Mitral valve dysfunction in the Marfan syndrome: Clinical and echocardiographic study of prevalence and natural history

Abstract

Although mitral regurgitation and fibromyxomatous thickening of the mitral leaflets have long been recognized as such, mitral valve prolapse has only recently been added as one of the pleiotropic features of the Marfan syndrome, the prevalence, age of onset, and natural history of mitral valve dysfunction in this condition are uncertain. Therefore, all patients in one clinic who met strict diagnostic criteria for the Marfan syndrome and who had clinical and echocardiographic examinations before age 22 years were reviewed. Of the 166 patients (84 males, aged 11.9 ± 0.6 years [mean ± SEM]; and 82 females, 11.0 ± 0.6 years), 52 percent had auscultatory and 68 percent had echocardiographic evidence of mitral valve dysfunction, generally mitral valve prolapse. Prevalence did not differ between the sexes. Follow-up in 115 patients averaged five examinations over a mean of four years; 17 percent were followed for more than six years.

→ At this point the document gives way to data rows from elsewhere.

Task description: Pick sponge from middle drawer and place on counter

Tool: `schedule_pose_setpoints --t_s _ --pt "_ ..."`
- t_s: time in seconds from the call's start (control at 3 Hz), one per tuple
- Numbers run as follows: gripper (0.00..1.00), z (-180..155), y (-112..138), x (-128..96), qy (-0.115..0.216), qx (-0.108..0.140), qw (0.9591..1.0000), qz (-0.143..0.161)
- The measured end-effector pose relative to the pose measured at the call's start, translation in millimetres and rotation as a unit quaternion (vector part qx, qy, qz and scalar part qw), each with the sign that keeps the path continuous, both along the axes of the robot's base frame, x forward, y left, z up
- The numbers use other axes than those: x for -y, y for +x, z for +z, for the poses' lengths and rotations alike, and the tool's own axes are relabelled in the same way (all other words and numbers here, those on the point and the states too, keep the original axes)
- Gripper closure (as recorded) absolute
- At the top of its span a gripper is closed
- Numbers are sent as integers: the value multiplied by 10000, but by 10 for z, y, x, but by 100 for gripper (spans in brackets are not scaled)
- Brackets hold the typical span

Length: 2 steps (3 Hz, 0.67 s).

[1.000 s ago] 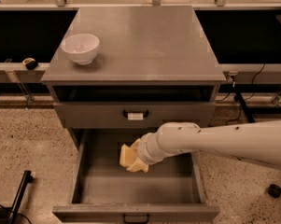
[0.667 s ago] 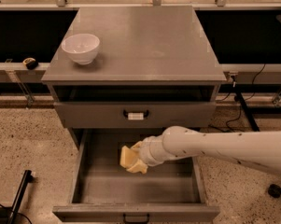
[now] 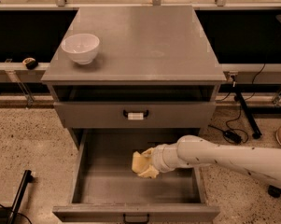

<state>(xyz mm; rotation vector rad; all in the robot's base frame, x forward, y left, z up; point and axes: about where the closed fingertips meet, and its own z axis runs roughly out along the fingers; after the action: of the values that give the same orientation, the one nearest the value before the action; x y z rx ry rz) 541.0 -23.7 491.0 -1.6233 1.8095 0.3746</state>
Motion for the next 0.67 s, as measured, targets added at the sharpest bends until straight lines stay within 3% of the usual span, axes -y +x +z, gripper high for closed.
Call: schedule_pose_setpoints --t_s 0.33,0.67 --pt "100 -143 -1 106 2 -54 10000 4" --pt "81 -238 -20 216 25 -45 9999 -125"
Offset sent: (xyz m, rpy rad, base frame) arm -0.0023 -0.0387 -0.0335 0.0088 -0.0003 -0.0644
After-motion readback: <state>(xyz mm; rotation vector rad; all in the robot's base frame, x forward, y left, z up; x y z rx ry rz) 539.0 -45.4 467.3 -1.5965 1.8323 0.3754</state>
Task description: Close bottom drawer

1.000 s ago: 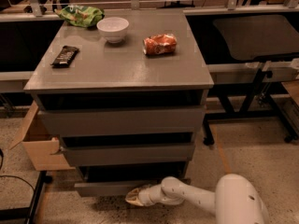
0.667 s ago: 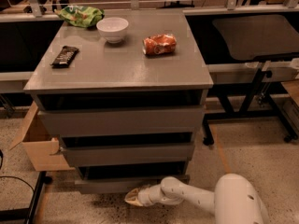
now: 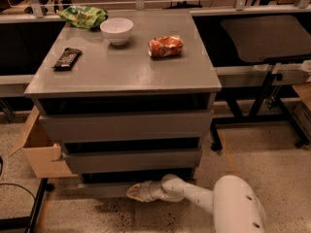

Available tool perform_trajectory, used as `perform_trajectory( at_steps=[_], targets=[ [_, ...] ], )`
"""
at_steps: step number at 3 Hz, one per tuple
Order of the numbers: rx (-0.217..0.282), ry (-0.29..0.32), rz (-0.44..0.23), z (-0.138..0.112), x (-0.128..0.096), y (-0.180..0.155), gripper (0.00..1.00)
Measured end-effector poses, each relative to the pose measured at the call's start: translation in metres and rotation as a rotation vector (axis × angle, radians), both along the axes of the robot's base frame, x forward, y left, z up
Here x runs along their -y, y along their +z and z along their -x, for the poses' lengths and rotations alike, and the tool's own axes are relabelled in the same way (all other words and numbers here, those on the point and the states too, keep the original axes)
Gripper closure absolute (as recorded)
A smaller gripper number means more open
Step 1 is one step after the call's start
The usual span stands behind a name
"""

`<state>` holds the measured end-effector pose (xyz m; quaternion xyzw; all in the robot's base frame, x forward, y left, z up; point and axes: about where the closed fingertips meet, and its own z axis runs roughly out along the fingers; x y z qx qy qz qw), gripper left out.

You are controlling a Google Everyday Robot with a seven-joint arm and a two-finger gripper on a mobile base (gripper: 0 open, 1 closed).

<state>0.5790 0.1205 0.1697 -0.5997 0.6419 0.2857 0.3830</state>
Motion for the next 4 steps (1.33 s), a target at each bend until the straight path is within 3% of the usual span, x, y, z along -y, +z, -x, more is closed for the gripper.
perform_trajectory(
  at_steps=[2,3,4],
  targets=[
    [0.043,0.003,0.015,-0.035,-0.017,0.003,1.0],
    [0.035,0.004,0.019,-0.031,-0.014,0.003,1.0],
    [-0.024,0.002,0.035,-0.007,0.001,0.005,1.0]
  ],
)
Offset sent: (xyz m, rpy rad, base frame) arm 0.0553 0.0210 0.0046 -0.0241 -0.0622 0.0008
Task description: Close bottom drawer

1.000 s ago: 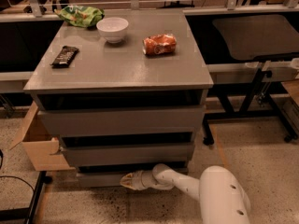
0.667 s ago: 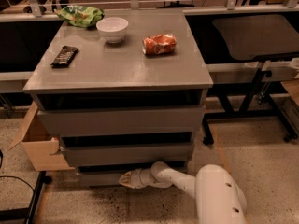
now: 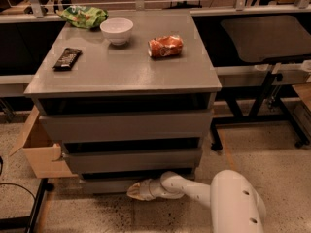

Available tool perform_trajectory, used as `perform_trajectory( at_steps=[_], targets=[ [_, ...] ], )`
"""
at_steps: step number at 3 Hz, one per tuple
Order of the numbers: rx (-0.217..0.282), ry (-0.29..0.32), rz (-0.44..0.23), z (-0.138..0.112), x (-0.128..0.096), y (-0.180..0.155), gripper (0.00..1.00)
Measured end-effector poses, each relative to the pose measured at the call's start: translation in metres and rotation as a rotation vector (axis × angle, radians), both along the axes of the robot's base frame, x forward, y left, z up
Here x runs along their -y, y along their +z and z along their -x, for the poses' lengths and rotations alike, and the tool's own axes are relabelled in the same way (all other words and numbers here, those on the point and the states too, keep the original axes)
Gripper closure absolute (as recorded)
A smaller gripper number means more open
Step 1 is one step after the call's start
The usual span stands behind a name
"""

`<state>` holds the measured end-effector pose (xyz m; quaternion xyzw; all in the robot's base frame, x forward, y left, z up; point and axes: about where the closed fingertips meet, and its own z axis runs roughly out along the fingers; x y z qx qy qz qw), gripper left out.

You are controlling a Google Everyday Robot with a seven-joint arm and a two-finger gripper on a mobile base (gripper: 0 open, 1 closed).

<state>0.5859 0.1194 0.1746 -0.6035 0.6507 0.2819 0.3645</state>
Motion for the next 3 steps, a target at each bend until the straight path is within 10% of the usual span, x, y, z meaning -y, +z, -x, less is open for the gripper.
perform_trajectory(
  at_steps=[3],
  targets=[
    [-0.157,-0.124,0.028,0.058,0.091,-0.001,1.0]
  ],
)
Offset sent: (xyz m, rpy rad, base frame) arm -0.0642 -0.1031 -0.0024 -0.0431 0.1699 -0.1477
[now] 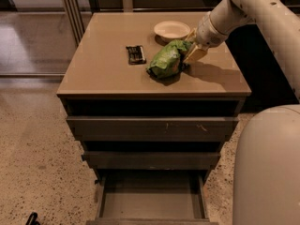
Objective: Place green rice chip bag into bottom drawer
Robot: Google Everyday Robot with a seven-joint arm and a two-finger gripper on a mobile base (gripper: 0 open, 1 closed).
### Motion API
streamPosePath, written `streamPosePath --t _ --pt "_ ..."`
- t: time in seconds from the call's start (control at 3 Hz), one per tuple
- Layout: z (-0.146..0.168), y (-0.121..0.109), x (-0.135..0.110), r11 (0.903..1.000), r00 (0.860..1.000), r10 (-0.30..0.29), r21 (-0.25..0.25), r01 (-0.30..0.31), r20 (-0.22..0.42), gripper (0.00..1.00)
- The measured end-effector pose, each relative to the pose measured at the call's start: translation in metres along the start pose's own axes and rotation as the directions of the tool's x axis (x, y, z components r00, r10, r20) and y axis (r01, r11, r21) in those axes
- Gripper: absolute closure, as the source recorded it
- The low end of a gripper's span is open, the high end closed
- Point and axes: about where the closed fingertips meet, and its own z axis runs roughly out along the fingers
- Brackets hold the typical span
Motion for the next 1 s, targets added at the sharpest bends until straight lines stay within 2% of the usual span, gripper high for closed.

Criteria for progression of mitral valve dysfunction were: (1) on auscultation, the appearance of new systolic clicks or apical systolic murmurs, a mitral regurgitant murmur increased by two grades, or appearance of congestive heart failure not due to aortic regurgitation; and (2) on echocardiography, the new appearance of mitral valve prolapse or abnormally increased left atrial dimension. Nearly half the patients met at least one criterion and one quarter had both auscultatory and echocardiographic evidence of progressive mitral valve dysfunction. Twice as many females demonstrated worse mitral valve function with time. Eight of the 166 patients either died as a result of mitral valve dysfunction or required mitral valve replacement. Severe mitral regurgitation developed in an additional 15 patients. Rupture of chordae tendineae was uncommon. Antibiotic prophylaxis was routine, and no cases of bacterial endocarditis of the mitral valve occurred. These results suggest that mitral valve dysfunction is extremely common in young patients with Marfan syndrome and usually presents as mitral valve prolapse. Serious mitral regurgitation develops in one of every eight patients by the third decade. Thus, the prevalence and natural history of mitral valve prolapse in the Marfan syndrome appear distinct from mitral valve prolapse associated with other conditions, including idiopathic or familial mitral valve prolapse.